OECD Global Network on Privatisation and Corporate Governance of State-Owned Assets

Around the world, governments are important owners of commercial enterprises and assets. How well the government manages these assets will have a great impact on the substancial values these enterprises represent and thus on a country’s public finances. Better performance of these enterprises is a positive factor for economic growth and competitiveness. In addition, state-owned enterprises often supply fundamental services such as water, electricity and transportation that private companies and all citizens depend upon for their competitiveness and welfare.

Many governments are therefore trying to improve the governance of their state-owned enterprises. There is an upcoming interest to improve the value creation and not destroy often important investments made by state owned enterprises. In addition to this, pressure comes from the consumers who demand better services at lower cost and from private sector companies that require a level playing field when they compete with state-owned enterprises.

But while the benefits are obvious, there is still a great deal of uncertainty about how to formulate and implement effective ownership policies. Experiences and awareness of state corporate governance practices are still evolving, and governments are also uncertain of how to make the best possible use of the opportunities for privatisation that have emerged with internationalisation, market de-regulation and technological change. Also, the internationalisation of state-owned enterprises themselves raises important new issues in relation to cross-border investments and disclosure practices.

Against this background, the OECD has been actively involved in promoting an international dialogue on privatisation and corporate governance of state-owned enterprises. As part of that work, OECD issued the Guidelines on Corporate Governance of State-Owned Enterprises in 2005, which now serve as a global benchmark for countries introducing governance reforms in the state-owned sector. A large number of non-OECD economies have also participated in this work and made important contributions. The OECD Working Group on Privatisation and Corporate Governance of State Owned Assets considers such co-operation important in shaping the direction and content of its future work.

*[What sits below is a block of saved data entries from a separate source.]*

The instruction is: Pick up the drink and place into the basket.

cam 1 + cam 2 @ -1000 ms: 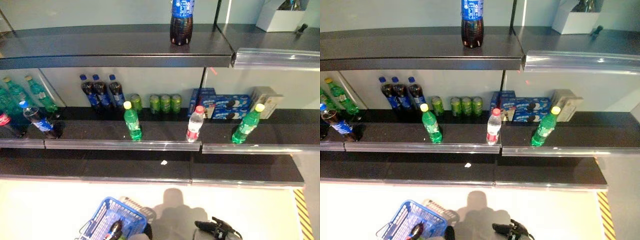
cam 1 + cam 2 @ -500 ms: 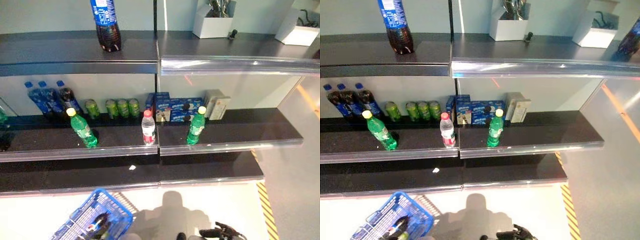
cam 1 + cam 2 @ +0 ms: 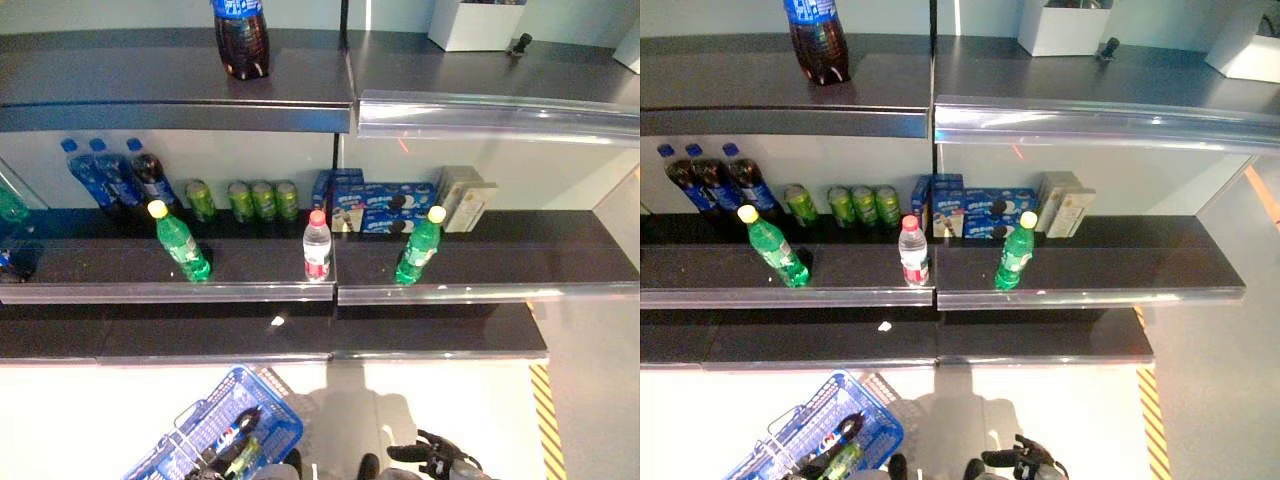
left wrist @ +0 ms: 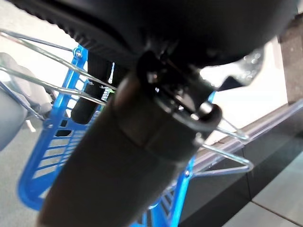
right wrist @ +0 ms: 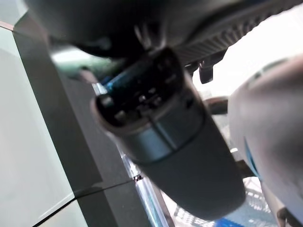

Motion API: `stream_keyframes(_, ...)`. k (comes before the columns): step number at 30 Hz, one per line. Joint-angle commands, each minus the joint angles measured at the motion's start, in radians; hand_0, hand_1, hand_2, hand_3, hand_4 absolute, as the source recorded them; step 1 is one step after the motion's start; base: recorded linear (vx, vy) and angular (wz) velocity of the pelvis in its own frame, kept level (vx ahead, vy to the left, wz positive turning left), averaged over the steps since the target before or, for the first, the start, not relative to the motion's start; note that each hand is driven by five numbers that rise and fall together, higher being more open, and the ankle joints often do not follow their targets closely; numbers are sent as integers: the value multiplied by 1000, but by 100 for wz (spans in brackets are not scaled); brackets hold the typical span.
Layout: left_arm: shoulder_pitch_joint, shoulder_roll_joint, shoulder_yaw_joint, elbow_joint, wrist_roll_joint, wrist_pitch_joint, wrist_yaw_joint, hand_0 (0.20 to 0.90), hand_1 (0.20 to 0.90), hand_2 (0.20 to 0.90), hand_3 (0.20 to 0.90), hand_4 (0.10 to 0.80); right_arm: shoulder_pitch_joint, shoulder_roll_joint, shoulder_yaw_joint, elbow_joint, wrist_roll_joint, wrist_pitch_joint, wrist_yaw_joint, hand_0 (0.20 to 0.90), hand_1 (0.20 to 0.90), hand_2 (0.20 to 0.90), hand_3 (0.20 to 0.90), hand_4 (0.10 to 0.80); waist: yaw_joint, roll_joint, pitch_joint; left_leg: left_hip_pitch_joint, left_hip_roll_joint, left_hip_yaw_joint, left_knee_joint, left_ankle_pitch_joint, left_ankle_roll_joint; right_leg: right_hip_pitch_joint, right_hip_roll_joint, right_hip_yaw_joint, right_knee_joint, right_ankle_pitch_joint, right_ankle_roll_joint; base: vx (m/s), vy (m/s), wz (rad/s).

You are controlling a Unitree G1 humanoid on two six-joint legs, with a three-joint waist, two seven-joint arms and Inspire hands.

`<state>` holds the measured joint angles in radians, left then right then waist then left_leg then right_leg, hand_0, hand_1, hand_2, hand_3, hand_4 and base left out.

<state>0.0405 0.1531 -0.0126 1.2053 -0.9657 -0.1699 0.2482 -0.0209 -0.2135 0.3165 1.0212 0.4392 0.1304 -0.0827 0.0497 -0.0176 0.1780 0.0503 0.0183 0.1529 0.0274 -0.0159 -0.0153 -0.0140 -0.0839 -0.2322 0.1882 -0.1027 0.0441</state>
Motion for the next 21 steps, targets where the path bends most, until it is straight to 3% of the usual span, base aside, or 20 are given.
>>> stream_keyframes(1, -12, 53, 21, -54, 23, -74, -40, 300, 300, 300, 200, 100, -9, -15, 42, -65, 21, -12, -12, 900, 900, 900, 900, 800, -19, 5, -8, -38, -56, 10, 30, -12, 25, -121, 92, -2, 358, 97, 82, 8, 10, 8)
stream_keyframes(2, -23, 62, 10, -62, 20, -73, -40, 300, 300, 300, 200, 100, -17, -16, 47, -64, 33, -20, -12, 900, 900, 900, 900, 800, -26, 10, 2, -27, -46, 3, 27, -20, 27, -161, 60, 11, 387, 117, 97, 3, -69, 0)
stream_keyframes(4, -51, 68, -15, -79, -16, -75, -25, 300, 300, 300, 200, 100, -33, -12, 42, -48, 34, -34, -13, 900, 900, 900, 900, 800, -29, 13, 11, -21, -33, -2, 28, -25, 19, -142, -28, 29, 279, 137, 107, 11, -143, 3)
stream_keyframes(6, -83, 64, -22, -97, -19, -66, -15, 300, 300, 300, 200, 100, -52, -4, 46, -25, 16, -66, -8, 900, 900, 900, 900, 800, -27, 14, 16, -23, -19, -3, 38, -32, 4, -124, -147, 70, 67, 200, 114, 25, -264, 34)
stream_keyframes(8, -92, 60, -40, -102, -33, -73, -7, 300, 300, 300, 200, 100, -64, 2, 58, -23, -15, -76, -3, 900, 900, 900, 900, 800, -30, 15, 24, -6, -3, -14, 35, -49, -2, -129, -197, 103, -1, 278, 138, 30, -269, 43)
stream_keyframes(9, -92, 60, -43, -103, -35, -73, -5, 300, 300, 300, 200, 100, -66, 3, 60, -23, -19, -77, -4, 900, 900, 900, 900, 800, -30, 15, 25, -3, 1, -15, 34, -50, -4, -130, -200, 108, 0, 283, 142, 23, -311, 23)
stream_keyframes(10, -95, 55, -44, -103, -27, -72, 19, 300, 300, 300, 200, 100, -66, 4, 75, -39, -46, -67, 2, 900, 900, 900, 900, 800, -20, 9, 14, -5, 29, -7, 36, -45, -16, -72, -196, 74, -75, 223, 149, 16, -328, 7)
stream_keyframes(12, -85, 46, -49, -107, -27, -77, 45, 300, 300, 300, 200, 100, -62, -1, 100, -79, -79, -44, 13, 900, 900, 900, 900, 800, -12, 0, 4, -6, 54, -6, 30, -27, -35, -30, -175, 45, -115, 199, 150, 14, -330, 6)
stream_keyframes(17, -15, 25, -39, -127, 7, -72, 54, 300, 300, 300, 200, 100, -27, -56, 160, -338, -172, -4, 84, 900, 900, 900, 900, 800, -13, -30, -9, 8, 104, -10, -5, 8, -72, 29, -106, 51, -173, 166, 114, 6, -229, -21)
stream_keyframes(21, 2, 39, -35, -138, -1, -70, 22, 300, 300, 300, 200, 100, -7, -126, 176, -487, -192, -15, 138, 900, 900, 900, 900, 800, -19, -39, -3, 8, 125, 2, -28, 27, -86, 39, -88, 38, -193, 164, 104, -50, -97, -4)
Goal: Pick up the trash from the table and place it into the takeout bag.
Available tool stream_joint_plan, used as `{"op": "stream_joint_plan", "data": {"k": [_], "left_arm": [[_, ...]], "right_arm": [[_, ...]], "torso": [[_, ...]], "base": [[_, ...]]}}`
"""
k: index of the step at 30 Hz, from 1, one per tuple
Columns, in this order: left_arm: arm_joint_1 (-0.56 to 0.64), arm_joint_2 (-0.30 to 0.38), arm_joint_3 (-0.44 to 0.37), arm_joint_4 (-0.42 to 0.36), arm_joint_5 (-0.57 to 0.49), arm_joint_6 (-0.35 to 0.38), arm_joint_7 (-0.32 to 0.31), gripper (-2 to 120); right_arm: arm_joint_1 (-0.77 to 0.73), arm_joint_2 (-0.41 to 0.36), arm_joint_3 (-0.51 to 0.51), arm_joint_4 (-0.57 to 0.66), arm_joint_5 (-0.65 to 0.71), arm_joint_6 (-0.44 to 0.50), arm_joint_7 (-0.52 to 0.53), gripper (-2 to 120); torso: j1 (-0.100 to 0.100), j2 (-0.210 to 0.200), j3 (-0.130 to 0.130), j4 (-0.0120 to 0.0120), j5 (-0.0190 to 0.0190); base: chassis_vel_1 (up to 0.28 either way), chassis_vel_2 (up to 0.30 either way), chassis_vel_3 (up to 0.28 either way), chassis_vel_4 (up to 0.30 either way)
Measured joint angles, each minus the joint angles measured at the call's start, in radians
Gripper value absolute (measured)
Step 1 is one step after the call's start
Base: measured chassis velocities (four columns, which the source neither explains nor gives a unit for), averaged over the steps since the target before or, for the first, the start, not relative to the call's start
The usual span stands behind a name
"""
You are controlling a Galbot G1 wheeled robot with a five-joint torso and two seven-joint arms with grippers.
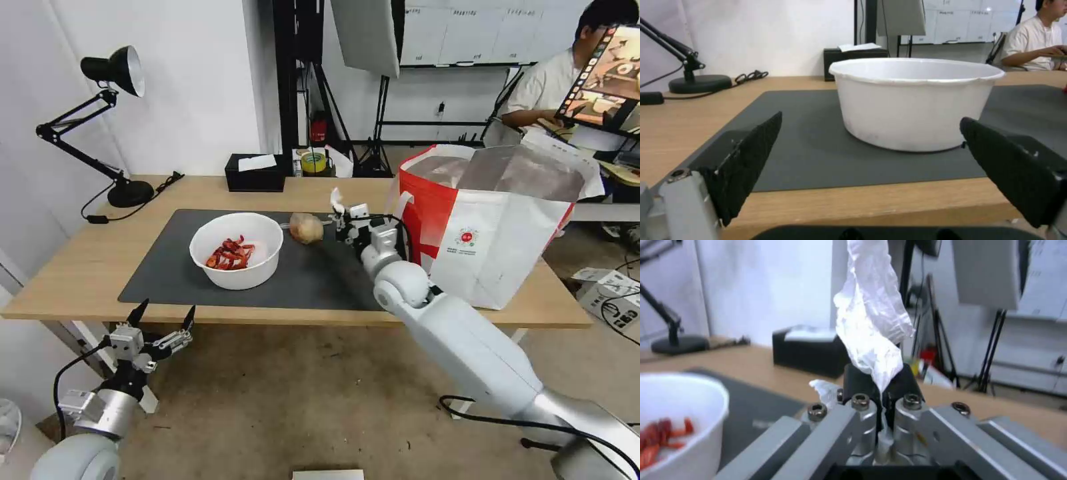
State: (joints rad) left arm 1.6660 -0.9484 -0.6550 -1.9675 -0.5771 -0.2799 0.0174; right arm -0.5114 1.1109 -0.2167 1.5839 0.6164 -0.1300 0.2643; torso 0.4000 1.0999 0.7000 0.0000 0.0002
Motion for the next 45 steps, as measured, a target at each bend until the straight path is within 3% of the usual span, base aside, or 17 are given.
{"op": "stream_joint_plan", "data": {"k": [5,7,12,14,21,29,35,39,45], "left_arm": [[0.002,0.0,-0.002,-0.009,0.002,0.003,-0.003,100],[0.009,-0.001,-0.006,-0.017,0.005,0.003,-0.005,100],[0.013,-0.002,-0.007,-0.025,0.006,0.003,-0.005,100],[0.015,-0.003,-0.006,-0.028,0.009,0.003,-0.005,100],[0.015,-0.003,0.007,-0.035,0.015,0.004,-0.005,100],[0.014,-0.001,0.013,-0.045,0.016,0.014,-0.006,100],[0.016,0.003,0.013,-0.046,0.015,0.017,-0.006,100],[0.015,0.003,0.012,-0.046,0.015,0.016,-0.006,100],[0.005,0.003,0.02,-0.041,0.015,0.017,-0.006,100]], "right_arm": [[-0.05,-0.063,0.076,0.119,-0.021,0.048,-0.003,0],[-0.097,-0.135,0.174,0.228,-0.021,0.049,0.003,0],[-0.149,-0.233,0.284,0.334,-0.02,0.018,0.04,0],[-0.176,-0.27,0.337,0.365,-0.045,-0.003,0.1,0],[-0.206,-0.283,0.398,0.346,-0.104,-0.041,0.225,0],[-0.206,-0.294,0.416,0.34,-0.029,-0.132,0.282,0],[-0.195,-0.301,0.423,0.34,-0.002,-0.157,0.284,23],[-0.195,-0.301,0.423,0.339,-0.001,-0.162,0.284,31],[-0.189,-0.304,0.421,0.335,0.0,-0.169,0.282,59]], "torso": [[0.0,0.0,0.0,-0.0004,-0.0001],[0.0,0.0,0.0,0.0002,-0.0003],[0.0,0.0,0.0,-0.0004,0.0],[0.0,0.0,0.0,-0.0002,-0.0001],[0.0,0.0,0.0,-0.0002,0.0001],[0.0,0.0,0.0,0.0,0.0],[0.0,0.0,0.0,0.0,-0.0002],[0.0,0.0,0.0,0.0,-0.0002],[0.0,0.0,0.0,0.0,-0.0002]], "base": [[0.0,0.0,0.0,0.0],[0.0,0.0,0.0,0.0],[0.0,0.0,0.0,0.0],[0.0,0.0,0.0,0.0],[0.0,0.0,0.0,0.0],[0.0,0.0,0.0,0.0],[0.0,0.0,0.0,0.0],[0.0,0.0,0.0,0.0],[0.0,0.0,0.0,0.0]]}}
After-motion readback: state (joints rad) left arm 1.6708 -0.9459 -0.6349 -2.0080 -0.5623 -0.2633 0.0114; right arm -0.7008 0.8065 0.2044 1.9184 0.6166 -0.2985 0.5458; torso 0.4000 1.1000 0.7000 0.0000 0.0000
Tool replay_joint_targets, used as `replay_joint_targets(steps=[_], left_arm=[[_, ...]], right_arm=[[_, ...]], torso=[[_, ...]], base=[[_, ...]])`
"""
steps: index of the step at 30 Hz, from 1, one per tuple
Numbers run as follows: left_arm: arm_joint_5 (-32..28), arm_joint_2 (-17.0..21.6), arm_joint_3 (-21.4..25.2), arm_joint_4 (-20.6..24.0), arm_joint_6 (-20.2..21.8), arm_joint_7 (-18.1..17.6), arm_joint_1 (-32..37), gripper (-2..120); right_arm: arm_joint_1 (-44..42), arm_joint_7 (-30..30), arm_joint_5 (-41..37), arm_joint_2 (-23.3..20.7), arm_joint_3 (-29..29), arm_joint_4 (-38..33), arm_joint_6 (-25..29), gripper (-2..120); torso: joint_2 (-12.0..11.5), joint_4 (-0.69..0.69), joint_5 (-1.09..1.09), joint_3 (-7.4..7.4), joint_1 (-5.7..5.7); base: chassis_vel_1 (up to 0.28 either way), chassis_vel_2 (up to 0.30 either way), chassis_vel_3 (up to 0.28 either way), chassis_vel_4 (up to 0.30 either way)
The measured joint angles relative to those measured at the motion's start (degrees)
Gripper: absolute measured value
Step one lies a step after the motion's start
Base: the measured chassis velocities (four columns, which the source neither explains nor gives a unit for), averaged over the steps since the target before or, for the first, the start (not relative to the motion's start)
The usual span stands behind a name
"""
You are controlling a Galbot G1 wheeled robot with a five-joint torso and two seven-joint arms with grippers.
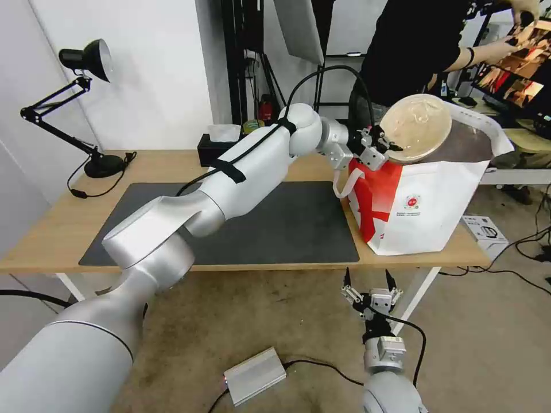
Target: Pick up the trash from the table and place it into the takeout bag.
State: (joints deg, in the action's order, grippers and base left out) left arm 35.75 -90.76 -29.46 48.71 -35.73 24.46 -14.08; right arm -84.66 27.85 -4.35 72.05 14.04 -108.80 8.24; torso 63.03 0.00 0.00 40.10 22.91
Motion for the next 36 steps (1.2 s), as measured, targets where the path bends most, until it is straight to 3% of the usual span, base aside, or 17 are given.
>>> replay_joint_targets(steps=[18, 23, 31, 36], left_arm=[[-2.4, -0.3, -1.4, -0.2, 0.1, -0.2, -1.6, 93], [-2.9, -0.3, -1.5, -0.2, 0.1, -0.2, -1.9, 100], [-3.5, -0.3, -1.3, 0.2, 0.2, -1.3, -2.5, 100], [-3.8, 0.0, 1.4, -0.5, 0.7, -2.3, -4.3, 100]], right_arm=[[0.5, 0.0, 0.0, 0.2, 0.0, -0.3, 0.0, 96], [0.5, 0.0, 0.0, 0.2, 0.0, -0.3, 0.0, 95], [0.5, 0.0, 0.0, 0.3, 0.0, -0.3, 0.0, 95], [0.5, 0.0, 0.0, 0.2, 0.1, -0.3, 0.0, 95]], torso=[[0.0, 0.0, 0.0, 0.0, 0.0], [0.0, 0.0, 0.0, 0.0, 0.0], [0.0, 0.0, 0.0, 0.0, 0.0], [0.0, 0.0, 0.0, 0.0, 0.0]], base=[[0.0, 0.0, 0.0, 0.0], [0.0, 0.0, 0.0, 0.0], [0.0, 0.0, 0.0, 0.0], [0.0, 0.0, 0.0, 0.0]])
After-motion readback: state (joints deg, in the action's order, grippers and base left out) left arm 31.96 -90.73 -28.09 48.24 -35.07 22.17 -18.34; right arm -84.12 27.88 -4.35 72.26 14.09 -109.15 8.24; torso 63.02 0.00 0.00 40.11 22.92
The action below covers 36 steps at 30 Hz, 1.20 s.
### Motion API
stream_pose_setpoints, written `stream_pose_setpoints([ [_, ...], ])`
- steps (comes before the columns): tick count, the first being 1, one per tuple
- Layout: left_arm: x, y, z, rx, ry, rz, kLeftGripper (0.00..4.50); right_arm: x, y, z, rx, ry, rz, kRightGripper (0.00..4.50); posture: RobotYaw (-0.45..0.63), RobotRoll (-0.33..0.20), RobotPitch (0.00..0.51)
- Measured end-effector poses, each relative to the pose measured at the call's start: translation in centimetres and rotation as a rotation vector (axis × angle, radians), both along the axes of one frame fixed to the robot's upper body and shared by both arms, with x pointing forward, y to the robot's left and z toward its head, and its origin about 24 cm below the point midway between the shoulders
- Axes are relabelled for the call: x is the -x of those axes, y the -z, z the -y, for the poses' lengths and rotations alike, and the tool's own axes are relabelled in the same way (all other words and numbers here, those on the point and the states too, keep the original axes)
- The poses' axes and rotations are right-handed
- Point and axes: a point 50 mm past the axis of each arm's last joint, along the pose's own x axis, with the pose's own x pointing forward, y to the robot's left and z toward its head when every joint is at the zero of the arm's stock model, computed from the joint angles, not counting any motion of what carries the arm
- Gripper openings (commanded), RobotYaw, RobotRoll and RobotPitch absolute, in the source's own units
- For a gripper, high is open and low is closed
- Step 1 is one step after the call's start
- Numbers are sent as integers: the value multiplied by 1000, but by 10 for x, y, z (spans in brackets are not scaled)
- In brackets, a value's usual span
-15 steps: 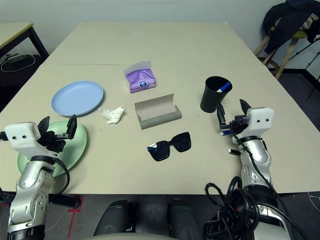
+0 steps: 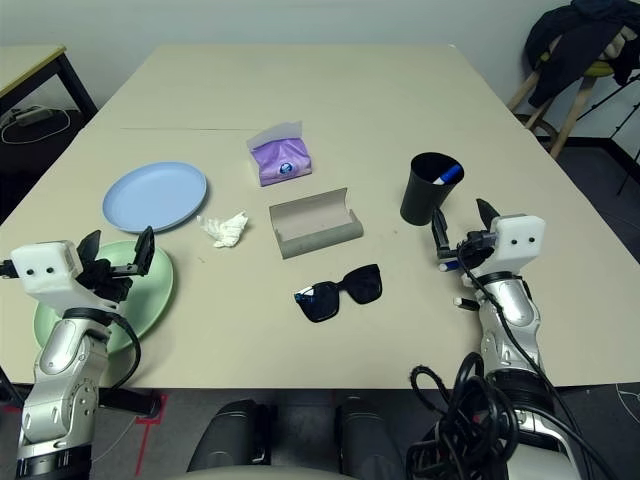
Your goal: Organize and tidy the items on the table.
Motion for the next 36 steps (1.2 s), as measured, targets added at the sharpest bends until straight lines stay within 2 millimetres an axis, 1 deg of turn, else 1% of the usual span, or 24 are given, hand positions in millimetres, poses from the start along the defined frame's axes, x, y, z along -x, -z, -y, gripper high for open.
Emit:
stream_pose_setpoints([
  [11, -1, -1, 1, -1, 6, 4, 4500, 1, 0, -1, 2, -6, -2, 4490, 110, 0, 75],
  [14, -4, -3, 2, -1, 11, 14, 4500, 3, -4, -4, 22, -53, 4, 4490, 103, 0, 75],
  [18, -9, -10, 3, -7, 21, 40, 4500, 9, -8, -21, 56, -219, -3, 4490, 94, 0, 74],
  [23, -13, -13, 4, -12, 31, 52, 4500, 20, -19, -29, 48, -393, -23, 4490, 97, 0, 70],
  [25, -14, -15, 4, -15, 32, 58, 4500, 24, -23, -38, 44, -487, -30, 4490, 99, 0, 68],
  [31, -16, -18, 4, -17, 35, 68, 4500, 33, -26, -55, 22, -715, -78, 4490, 109, 0, 55],
  [36, -18, -22, 4, -23, 38, 83, 4500, 38, -26, -64, 34, -883, -112, 4490, 114, 0, 38],
])
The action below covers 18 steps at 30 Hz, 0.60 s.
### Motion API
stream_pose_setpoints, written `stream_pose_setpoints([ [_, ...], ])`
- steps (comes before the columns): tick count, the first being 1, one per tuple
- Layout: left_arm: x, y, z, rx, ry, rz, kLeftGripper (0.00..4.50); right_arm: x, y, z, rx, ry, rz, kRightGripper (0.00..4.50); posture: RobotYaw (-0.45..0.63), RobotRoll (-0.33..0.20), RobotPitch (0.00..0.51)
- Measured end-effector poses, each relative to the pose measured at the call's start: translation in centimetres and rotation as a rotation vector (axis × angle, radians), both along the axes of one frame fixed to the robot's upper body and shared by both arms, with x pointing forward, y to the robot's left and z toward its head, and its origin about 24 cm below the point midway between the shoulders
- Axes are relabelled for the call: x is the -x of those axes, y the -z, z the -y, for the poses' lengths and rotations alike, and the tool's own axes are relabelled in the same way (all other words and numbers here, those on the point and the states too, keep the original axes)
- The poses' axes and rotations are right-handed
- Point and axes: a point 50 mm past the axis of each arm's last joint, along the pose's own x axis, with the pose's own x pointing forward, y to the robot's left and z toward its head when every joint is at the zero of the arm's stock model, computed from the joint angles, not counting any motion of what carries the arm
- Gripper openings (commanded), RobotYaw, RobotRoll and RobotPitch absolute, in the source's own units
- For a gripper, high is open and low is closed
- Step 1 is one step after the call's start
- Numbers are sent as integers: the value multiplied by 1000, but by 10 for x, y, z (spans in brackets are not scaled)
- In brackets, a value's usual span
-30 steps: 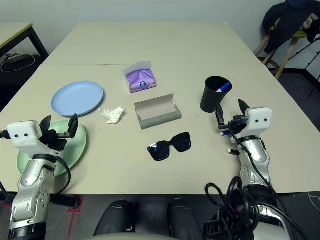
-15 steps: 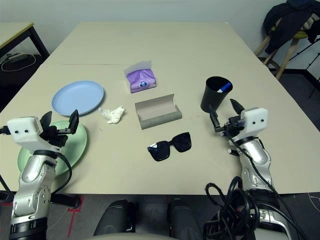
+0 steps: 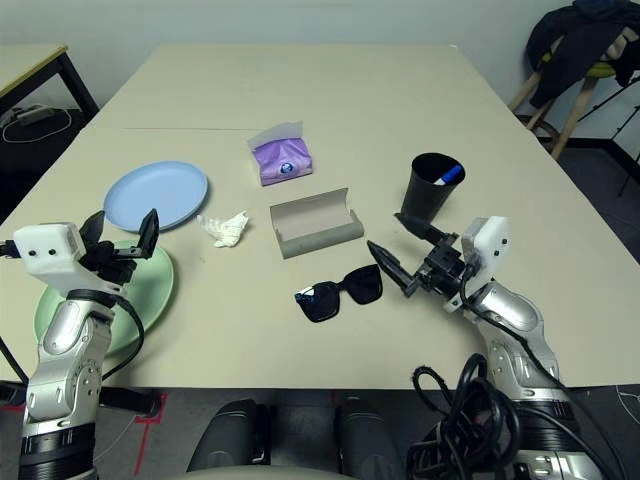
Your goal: Organize and tidy the items on the table.
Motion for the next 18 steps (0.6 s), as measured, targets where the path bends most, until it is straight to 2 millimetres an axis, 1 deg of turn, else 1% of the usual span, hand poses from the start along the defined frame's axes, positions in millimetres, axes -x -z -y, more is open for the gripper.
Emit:
stream_pose_setpoints([
  [3, -3, -5, -2, -13, -1, 14, 4500, 3, 1, -4, 13, -78, -3, 4490, 116, 0, 27],
  [7, -5, -2, -4, -11, -7, -1, 4500, 6, 4, -9, 23, -169, -9, 4490, 119, 0, 17],
  [12, -8, -7, -4, -15, -2, 19, 4500, 11, 8, -16, 34, -274, -18, 4490, 122, 0, 9],
  [18, -9, -8, -4, -18, 0, 23, 4500, 14, 10, -14, 62, -324, 13, 4490, 116, 0, 10],
])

For this purpose, the Working Group is establishing a “Global Network,” involving participants from both OECD and non-member countries. The Network’s annual meetings will provide a structured dialogue on OECD’s initiatives to support improvements in the governance of SOEs and, for cases in which governments decide to privatise, provide support to ensure that it is done effectively. The OECD has so far worked mainly through regional SOE networks (Asia, southern Africa, the Middle East and North Africa) and Corporate Governance Roundtables covering Latin America, Southeast Europe, Eurasia and Russia to build up awareness of the Guidelines and to encourage their use. The Global Network provides a mechanism for sustaining and enhancing such exchanges across all regions, as an opportunity to build knowledge of and contacts with a broader range of countries. It will provide a means for better understanding of emerging new issues and trends in state ownership, and for reviewing priorities and approaches for implementing the Guidelines on such issues as transparency and accountability, ensuring effective processes for nomination of professional SOE board directors, and other issues that the participants themselves may wish to flag as important for future consideration.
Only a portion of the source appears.